#### Description of the task:
Copy, word for word, the lines of the entries below between the one with "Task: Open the" and the one with "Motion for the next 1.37", inclusive, and leave out everything else.

===============

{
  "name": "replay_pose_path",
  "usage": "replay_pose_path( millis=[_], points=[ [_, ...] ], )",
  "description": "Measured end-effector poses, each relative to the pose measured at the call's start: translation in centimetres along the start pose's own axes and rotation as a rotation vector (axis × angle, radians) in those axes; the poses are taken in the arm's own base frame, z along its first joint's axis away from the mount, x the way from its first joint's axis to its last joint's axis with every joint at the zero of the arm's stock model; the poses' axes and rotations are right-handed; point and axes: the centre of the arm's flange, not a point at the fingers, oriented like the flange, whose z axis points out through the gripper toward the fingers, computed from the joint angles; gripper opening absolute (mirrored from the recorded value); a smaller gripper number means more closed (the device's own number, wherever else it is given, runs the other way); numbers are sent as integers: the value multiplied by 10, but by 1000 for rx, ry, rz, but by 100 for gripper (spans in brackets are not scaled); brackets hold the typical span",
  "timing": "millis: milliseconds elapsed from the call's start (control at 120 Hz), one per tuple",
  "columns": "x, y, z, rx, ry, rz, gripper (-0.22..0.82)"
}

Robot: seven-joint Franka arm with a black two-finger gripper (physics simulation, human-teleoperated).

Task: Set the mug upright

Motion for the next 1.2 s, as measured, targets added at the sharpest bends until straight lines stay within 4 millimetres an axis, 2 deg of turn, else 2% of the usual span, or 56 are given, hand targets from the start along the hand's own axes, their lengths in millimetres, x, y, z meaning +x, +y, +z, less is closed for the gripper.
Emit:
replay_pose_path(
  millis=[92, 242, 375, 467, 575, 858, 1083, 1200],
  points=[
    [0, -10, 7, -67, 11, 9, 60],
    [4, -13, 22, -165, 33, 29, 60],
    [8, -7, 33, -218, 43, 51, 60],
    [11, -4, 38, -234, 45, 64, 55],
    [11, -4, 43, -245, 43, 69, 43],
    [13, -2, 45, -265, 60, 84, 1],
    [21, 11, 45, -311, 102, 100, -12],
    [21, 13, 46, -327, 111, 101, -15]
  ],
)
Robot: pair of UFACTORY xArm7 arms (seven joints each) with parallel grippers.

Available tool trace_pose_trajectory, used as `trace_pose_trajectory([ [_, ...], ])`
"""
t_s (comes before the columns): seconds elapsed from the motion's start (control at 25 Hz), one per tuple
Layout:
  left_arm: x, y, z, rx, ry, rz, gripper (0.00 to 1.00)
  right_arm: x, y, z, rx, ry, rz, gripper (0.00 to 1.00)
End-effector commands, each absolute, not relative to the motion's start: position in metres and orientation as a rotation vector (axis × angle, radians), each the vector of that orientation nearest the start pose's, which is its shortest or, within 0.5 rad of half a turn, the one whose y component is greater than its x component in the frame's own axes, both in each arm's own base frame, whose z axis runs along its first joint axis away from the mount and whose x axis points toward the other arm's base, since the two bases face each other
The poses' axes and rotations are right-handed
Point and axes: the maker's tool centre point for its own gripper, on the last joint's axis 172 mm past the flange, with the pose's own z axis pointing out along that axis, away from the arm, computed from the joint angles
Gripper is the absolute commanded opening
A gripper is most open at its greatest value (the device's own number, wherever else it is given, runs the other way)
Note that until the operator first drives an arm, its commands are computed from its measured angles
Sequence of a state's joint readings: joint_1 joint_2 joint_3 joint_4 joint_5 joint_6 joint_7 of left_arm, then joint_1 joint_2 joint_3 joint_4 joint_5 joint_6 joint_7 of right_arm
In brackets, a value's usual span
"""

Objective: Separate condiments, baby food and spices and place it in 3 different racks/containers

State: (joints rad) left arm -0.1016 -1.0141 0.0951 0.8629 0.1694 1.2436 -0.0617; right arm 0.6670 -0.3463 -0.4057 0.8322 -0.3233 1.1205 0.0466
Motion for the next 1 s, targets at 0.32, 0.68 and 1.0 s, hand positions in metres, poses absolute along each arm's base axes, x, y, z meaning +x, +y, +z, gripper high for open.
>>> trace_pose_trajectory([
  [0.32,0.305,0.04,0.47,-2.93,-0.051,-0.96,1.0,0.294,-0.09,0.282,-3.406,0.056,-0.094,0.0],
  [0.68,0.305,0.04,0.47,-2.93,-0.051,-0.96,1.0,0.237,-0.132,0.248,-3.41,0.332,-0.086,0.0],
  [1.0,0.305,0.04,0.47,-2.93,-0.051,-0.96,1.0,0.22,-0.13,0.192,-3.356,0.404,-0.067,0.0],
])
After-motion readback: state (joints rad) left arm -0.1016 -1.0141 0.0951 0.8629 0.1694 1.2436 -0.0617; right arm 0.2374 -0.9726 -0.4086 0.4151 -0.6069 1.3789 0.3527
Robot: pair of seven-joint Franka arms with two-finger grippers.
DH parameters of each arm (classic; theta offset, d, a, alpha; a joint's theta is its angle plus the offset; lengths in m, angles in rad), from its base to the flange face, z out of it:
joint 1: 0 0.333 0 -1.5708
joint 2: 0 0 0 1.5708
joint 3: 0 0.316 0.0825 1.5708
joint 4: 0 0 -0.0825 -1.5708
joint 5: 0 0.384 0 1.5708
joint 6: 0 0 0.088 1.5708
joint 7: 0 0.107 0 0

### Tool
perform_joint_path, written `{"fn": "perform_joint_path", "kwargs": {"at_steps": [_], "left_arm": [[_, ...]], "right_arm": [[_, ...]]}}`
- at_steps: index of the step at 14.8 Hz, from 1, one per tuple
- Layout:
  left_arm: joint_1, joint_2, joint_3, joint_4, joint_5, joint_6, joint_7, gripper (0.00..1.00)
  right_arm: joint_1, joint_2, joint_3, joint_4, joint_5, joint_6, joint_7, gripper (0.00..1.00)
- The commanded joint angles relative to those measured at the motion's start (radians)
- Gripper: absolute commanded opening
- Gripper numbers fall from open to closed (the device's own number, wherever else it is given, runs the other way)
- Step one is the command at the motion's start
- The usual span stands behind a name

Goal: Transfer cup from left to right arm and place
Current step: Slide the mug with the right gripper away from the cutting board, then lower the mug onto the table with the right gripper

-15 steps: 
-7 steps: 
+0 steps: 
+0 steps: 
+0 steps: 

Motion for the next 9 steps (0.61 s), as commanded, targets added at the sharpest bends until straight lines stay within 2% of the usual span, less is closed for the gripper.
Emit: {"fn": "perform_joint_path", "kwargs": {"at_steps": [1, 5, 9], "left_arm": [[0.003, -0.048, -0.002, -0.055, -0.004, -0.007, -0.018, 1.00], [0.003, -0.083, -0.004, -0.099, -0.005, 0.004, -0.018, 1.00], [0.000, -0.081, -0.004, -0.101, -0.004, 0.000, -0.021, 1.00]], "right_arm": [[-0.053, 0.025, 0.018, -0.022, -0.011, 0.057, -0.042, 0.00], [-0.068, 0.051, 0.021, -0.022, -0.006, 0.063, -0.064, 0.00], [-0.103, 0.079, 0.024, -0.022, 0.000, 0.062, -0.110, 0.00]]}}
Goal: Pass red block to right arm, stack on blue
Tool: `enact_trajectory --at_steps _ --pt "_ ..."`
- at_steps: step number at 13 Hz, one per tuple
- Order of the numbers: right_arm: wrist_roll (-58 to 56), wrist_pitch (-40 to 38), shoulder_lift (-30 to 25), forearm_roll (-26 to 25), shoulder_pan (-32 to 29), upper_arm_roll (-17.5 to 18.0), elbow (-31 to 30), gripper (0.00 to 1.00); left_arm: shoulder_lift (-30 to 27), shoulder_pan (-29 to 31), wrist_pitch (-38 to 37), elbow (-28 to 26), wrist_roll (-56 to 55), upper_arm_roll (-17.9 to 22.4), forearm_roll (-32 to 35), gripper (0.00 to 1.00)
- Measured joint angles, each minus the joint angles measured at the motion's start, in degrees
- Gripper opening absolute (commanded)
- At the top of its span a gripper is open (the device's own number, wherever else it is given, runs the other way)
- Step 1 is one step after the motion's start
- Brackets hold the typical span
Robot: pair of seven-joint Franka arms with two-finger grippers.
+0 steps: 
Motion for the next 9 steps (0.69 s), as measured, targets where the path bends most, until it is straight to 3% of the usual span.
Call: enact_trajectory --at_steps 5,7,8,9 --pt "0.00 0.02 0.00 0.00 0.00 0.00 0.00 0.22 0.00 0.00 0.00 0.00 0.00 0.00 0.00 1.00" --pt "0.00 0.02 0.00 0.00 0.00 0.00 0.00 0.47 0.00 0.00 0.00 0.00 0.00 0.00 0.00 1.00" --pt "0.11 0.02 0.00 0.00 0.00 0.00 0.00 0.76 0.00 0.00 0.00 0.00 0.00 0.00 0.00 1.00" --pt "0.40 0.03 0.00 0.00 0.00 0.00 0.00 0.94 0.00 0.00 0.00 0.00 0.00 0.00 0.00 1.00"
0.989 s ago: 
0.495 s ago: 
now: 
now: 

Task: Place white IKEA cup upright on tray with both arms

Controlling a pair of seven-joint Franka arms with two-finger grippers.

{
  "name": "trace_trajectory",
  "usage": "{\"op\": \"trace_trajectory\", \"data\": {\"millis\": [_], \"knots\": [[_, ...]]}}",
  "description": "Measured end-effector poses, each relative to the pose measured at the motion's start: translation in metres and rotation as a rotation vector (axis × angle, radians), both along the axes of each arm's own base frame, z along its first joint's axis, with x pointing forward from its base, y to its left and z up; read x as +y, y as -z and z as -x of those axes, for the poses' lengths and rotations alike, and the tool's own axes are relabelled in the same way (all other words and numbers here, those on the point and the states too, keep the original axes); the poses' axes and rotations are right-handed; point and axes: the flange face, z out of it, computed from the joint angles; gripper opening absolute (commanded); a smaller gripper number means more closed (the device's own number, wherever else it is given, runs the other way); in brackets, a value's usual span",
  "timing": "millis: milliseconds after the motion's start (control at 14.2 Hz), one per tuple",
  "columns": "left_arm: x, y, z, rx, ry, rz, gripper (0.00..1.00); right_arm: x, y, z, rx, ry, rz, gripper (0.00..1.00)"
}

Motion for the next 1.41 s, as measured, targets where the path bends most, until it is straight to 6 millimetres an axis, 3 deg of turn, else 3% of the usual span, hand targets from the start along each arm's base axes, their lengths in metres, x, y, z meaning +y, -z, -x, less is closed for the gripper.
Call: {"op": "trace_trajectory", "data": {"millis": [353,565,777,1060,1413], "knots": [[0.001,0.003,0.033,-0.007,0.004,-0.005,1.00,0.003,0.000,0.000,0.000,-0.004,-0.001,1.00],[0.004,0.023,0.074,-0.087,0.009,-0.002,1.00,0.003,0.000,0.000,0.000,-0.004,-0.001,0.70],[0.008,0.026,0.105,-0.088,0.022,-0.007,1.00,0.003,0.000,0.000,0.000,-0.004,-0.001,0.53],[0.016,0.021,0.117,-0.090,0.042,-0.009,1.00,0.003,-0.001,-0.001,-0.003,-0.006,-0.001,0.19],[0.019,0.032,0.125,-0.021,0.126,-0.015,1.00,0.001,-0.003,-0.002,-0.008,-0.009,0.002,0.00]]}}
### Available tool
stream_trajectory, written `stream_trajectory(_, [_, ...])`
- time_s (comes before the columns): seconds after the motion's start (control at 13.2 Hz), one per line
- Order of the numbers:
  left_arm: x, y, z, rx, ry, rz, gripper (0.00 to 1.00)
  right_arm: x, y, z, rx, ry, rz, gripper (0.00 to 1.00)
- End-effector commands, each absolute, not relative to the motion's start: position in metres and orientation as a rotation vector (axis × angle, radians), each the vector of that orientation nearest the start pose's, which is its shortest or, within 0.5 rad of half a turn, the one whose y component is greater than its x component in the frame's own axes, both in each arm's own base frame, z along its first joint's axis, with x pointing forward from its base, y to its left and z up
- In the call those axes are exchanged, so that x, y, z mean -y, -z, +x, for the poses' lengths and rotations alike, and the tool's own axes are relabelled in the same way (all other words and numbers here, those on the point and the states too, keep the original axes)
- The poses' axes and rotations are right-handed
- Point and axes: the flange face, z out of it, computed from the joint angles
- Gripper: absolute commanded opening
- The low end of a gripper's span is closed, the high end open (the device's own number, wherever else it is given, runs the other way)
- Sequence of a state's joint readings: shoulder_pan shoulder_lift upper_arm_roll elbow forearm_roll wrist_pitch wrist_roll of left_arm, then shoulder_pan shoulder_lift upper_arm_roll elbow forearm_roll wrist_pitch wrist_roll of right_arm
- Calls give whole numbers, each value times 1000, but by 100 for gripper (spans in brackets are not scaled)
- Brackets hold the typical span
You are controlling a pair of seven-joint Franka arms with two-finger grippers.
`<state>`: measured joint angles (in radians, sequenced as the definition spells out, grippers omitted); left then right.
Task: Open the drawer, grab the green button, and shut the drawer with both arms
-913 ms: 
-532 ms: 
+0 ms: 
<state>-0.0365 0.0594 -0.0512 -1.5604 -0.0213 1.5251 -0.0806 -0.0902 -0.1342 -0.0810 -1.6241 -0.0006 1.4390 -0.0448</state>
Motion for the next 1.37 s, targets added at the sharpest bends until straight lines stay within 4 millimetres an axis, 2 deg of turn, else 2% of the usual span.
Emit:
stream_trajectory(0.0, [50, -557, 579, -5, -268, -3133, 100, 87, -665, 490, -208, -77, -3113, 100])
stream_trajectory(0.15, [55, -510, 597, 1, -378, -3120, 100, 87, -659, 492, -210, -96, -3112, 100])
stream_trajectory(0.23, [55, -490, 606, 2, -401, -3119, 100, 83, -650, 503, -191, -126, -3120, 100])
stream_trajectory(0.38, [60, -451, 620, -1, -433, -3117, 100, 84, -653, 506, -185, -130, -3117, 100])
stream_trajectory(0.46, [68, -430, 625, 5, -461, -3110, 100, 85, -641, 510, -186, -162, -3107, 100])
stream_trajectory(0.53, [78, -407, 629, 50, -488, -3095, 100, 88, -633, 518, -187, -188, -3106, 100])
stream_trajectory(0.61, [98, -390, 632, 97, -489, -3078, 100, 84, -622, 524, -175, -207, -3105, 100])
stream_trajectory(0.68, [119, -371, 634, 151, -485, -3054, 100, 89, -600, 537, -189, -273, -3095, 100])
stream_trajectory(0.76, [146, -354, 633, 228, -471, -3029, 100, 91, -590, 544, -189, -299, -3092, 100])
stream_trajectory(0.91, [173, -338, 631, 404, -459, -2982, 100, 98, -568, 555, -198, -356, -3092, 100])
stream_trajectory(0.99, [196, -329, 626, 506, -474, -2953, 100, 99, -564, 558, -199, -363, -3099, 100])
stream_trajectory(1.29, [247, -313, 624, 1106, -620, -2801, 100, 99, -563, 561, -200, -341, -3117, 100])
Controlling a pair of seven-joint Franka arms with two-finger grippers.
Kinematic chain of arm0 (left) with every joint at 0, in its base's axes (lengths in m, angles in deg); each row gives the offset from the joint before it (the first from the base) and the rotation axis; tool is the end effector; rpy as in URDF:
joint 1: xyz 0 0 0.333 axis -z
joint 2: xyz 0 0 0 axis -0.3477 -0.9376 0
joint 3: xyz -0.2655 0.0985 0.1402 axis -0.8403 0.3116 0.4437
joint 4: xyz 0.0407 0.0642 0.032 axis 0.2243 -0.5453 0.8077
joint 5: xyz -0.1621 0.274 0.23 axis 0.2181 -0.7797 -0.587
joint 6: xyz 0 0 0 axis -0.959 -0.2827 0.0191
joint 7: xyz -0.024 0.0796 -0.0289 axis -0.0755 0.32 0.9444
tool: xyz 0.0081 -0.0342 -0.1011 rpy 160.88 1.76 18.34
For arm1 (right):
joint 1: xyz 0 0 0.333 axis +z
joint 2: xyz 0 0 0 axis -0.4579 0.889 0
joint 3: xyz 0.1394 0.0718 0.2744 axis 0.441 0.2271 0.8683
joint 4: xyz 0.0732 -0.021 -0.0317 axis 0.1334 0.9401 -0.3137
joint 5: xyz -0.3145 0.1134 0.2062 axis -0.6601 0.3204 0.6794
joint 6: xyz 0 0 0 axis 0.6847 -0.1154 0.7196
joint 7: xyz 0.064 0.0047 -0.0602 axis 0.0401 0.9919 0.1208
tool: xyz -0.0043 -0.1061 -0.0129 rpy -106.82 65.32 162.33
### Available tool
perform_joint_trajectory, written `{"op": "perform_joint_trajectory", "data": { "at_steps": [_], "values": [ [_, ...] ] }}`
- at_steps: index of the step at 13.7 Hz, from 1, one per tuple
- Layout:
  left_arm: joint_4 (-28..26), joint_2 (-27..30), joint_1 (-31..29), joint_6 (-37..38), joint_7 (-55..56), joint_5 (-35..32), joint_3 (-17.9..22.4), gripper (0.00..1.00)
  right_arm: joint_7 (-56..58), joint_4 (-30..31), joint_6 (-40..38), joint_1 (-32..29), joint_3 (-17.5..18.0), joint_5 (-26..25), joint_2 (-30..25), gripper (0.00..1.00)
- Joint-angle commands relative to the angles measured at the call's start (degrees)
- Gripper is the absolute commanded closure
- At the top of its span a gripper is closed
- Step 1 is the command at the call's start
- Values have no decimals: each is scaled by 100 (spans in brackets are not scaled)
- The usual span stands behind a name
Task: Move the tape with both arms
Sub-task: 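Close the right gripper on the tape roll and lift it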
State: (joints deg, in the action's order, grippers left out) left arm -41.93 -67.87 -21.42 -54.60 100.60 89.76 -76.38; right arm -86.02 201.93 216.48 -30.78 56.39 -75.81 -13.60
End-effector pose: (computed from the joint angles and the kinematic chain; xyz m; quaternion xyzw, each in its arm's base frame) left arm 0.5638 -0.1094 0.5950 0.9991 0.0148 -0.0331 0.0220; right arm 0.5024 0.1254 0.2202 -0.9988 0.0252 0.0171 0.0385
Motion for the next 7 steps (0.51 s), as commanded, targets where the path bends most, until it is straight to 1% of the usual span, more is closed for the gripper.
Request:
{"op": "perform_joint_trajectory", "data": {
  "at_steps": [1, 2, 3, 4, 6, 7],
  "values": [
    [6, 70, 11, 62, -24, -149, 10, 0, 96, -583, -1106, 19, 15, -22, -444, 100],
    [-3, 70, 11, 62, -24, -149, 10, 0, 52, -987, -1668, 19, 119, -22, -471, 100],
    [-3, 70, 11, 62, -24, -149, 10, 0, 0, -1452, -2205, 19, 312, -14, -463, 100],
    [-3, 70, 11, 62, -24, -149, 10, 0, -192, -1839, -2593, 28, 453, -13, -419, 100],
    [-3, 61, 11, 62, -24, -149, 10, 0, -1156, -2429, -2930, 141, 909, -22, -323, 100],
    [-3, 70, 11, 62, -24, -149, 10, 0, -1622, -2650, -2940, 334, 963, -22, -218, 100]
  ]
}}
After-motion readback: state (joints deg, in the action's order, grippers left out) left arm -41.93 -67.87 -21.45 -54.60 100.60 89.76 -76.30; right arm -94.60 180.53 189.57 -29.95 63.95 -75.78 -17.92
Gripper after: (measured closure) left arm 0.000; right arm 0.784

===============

#### Answer space:
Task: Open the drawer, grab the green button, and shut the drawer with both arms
-913 ms: 
-532 ms: 
+0 ms: 
<state>-0.0365 0.0594 -0.0512 -1.5604 -0.0213 1.5251 -0.0806 -0.0902 -0.1342 -0.0810 -1.6241 -0.0006 1.4390 -0.0448</state>
Motion for the next 1.37 s, targets added at the sharpest bends until straight lines stay within 4 millimetres an axis, 2 deg of turn, else 2% of the usual span.

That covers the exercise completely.